EXERCISE DIRECTIONS: Your response must be the entire set of entries, reproduced word for word.

DATASET RECORDS:

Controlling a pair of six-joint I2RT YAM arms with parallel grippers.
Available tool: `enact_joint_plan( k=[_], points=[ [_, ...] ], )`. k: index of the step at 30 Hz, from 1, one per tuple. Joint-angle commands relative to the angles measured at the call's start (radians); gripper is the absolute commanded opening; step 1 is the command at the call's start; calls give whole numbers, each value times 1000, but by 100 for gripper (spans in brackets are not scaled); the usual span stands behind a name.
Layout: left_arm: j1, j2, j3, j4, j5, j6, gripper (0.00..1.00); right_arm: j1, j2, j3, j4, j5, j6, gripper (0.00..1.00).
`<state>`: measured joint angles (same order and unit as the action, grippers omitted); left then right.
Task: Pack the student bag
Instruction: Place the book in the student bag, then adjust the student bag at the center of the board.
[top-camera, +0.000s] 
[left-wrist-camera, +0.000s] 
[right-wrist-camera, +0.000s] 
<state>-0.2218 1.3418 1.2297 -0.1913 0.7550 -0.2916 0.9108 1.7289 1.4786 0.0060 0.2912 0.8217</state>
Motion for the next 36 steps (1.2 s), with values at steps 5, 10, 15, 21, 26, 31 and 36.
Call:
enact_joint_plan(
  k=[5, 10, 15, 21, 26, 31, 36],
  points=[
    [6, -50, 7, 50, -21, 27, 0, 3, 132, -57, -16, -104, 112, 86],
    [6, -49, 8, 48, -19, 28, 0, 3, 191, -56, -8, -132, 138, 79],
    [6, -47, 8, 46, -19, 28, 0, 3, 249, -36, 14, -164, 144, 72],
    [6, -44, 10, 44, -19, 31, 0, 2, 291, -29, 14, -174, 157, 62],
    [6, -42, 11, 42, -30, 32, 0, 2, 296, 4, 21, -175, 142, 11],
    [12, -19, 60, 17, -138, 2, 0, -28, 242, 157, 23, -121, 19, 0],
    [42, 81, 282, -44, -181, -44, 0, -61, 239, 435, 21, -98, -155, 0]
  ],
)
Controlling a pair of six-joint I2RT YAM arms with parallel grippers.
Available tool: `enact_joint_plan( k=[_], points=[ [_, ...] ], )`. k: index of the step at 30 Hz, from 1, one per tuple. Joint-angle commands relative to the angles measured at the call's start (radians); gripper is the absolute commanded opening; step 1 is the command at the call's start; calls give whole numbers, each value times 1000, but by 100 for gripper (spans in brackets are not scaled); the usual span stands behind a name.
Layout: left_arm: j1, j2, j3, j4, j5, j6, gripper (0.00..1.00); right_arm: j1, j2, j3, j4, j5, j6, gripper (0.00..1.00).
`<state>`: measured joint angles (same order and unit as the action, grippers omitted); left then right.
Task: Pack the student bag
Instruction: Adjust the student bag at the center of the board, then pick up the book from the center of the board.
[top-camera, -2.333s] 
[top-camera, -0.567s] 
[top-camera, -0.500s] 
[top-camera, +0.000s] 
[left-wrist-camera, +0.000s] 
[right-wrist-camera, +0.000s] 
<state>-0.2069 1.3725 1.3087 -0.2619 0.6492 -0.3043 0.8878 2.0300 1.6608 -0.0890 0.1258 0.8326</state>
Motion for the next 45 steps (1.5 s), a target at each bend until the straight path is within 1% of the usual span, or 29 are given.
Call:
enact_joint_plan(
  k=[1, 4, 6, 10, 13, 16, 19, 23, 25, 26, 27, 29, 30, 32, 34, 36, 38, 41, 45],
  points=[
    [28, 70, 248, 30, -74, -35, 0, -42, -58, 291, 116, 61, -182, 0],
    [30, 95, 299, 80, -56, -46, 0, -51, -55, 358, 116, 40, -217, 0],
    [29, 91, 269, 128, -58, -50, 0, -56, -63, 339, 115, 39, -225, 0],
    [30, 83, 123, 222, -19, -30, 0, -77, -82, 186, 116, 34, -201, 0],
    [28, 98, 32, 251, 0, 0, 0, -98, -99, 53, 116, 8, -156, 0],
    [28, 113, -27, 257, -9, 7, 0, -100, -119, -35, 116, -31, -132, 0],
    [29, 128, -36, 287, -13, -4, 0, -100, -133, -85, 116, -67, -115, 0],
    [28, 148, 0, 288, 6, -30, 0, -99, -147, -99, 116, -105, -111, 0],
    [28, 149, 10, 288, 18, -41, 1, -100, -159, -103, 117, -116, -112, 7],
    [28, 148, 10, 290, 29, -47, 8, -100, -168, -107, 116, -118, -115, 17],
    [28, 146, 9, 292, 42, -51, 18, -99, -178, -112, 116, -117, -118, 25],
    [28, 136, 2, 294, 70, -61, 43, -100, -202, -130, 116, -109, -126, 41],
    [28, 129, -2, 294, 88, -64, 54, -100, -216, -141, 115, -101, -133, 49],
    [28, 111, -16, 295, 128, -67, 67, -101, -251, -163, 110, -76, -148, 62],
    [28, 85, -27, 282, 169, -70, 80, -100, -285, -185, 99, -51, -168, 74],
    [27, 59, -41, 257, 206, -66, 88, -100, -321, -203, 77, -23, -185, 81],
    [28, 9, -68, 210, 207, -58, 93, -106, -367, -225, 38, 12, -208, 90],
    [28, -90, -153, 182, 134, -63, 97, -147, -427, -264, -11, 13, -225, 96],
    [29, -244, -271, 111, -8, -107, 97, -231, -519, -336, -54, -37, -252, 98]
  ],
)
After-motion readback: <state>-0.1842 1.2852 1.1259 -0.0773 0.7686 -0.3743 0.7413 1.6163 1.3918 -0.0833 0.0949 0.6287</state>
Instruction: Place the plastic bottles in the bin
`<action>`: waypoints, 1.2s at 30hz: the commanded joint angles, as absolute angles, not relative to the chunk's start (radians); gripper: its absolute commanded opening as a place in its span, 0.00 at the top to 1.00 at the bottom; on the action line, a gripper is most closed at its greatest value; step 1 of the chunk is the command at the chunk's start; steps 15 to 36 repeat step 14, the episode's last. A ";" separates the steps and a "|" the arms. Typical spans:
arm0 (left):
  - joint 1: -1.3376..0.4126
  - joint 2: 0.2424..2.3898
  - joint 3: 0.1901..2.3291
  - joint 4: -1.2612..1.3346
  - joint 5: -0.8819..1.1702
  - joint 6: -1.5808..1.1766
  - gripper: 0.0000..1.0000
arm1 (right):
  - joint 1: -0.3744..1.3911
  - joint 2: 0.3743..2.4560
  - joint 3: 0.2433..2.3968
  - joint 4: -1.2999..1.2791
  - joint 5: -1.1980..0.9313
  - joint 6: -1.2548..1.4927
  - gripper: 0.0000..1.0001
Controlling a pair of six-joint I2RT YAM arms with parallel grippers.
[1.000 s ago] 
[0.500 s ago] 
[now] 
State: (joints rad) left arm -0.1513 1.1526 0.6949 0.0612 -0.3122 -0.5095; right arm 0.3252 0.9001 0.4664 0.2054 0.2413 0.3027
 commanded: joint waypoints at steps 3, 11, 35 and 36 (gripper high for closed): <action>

RESPONSE TO THIS TASK:
Controlling a pair of six-joint I2RT YAM arms with parallel grippers.
Available tool: `enact_joint_plan( k=[_], points=[ [_, ...] ], )`. k: index of the step at 30 Hz, from 1, one per tuple. Joint-angle commands relative to the angles measured at the call's start (radians); gripper is the absolute commanded opening; step 1 is the command at the call's start; calls give whole numbers, each value times 1000, but by 100 for gripper (spans in brackets are not scaled); the usual span stands behind a name.
Layout: left_arm: j1, j2, j3, j4, j5, j6, gripper (0.00..1.00); right_arm: j1, j2, j3, j4, j5, j6, gripper (0.00..1.00).
`<state>`: measured joint angles (same order and unit as the action, grippers omitted); left then right.
Task: Pack the student bag
Instruction: Place the book in the student bag, then adjust the student bag at the center of the board.
[top-camera, +0.000s] 
[left-wrist-camera, +0.000s] 
[right-wrist-camera, +0.000s] 
<state>-0.2218 1.3418 1.2297 -0.1913 0.7550 -0.2916 0.9108 1.7289 1.4786 0.0060 0.2912 0.8217</state>
Motion for the next 36 steps (1.2 s), with values at steps 5, 10, 15, 21, 26, 31 and 36.
Call:
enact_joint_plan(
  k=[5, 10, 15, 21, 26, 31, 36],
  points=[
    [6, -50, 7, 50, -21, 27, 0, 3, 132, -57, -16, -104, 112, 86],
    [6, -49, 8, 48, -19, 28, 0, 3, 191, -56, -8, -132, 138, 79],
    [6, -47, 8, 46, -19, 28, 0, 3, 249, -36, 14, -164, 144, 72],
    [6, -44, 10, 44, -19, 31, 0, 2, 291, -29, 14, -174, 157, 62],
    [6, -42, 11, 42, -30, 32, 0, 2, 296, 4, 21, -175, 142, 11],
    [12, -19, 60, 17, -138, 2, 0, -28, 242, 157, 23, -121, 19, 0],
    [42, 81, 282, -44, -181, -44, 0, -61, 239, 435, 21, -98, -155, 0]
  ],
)
Controlling a pair of six-joint I2RT YAM arms with parallel grippers.
Available tool: `enact_joint_plan( k=[_], points=[ [_, ...] ], )`. k: index of the step at 30 Hz, from 1, one per tuple. Joint-angle commands relative to the angles measured at the call's start (radians); gripper is the absolute commanded opening; step 1 is the command at the call's start; calls give whole numbers, each value times 1000, but by 100 for gripper (spans in brackets are not scaled); the usual span stands behind a name.
Layout: left_arm: j1, j2, j3, j4, j5, j6, gripper (0.00..1.00); right_arm: j1, j2, j3, j4, j5, j6, gripper (0.00..1.00).
`<state>`: measured joint angles (same order and unit as the action, grippers omitted); left then right.
Task: Pack the student bag
Instruction: Adjust the student bag at the center of the board, then pick up the book from the center of the board.
[top-camera, -2.333s] 
[top-camera, -0.567s] 
[top-camera, -0.500s] 
[top-camera, +0.000s] 
[left-wrist-camera, +0.000s] 
[right-wrist-camera, +0.000s] 
<state>-0.2069 1.3725 1.3087 -0.2619 0.6492 -0.3043 0.8878 2.0300 1.6608 -0.0890 0.1258 0.8326</state>
Motion for the next 45 steps (1.5 s), a target at each bend until the straight path is within 1% of the usual span, or 29 are given.
Call:
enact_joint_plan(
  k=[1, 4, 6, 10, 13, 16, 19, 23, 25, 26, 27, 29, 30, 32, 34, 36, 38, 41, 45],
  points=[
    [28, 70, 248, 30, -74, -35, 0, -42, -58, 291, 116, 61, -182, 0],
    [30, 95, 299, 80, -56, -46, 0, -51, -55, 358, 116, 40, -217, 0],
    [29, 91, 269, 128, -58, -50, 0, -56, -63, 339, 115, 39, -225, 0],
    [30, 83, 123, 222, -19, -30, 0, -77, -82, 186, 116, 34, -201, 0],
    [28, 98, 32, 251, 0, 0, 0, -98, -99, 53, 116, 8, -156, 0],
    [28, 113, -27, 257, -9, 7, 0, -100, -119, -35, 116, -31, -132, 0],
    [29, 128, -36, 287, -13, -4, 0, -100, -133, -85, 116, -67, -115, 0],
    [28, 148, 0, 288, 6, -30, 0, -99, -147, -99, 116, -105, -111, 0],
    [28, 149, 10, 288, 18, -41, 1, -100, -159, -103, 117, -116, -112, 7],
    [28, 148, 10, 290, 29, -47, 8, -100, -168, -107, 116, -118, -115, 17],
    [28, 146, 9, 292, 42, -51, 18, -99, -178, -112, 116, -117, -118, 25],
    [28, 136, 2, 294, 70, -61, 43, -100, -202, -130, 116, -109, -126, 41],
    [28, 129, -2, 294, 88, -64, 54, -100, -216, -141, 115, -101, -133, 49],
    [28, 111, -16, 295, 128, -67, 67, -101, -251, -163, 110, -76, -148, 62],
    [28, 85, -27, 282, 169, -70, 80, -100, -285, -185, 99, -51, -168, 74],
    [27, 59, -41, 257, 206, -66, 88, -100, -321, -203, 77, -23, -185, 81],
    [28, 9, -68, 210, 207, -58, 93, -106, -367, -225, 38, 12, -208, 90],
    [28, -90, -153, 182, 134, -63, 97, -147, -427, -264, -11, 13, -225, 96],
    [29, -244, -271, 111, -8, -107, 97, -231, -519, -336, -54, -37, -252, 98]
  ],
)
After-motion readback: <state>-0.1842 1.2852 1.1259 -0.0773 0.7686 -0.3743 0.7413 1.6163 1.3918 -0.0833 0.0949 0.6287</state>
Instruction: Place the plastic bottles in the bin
`<action>`: waypoints, 1.2s at 30hz: the commanded joint angles, as absolute angles, not relative to the chunk's start (radians); gripper: its absolute commanded opening as a place in its span, 0.00 at the top to 1.00 at the bottom; on the action line, a gripper is most closed at its greatest value; step 1 of the chunk is the command at the chunk's start; steps 15 to 36 repeat step 14, the episode's last. A ";" separates the steps and a "|" the arms. Typical spans:
arm0 (left):
  - joint 1: -1.3376..0.4126
  - joint 2: 0.2424..2.3898
  - joint 3: 0.1901..2.3291
  - joint 4: -1.2612..1.3346
  - joint 5: -0.8819..1.1702
  - joint 6: -1.5808..1.1766
  - gripper: 0.0000..1.0000
arm1 (right):
  - joint 1: -0.3744..1.3911
  - joint 2: 0.3743..2.4560
  - joint 3: 0.2433..2.3968
  - joint 4: -1.2999..1.2791
  - joint 5: -1.1980..0.9313
  - joint 6: -1.2548..1.4927
  - gripper: 0.0000..1.0001
Controlling a pair of six-joint I2RT YAM arms with parallel grippers.
[1.000 s ago] 
[0.500 s ago] 
[now] 
State: (joints rad) left arm -0.1513 1.1526 0.6949 0.0612 -0.3122 -0.5095; right arm 0.3252 0.9001 0.4664 0.2054 0.2413 0.3027
 commanded: joint waypoints at steps 3, 11, 35 and 36 (gripper high for closed): <action>

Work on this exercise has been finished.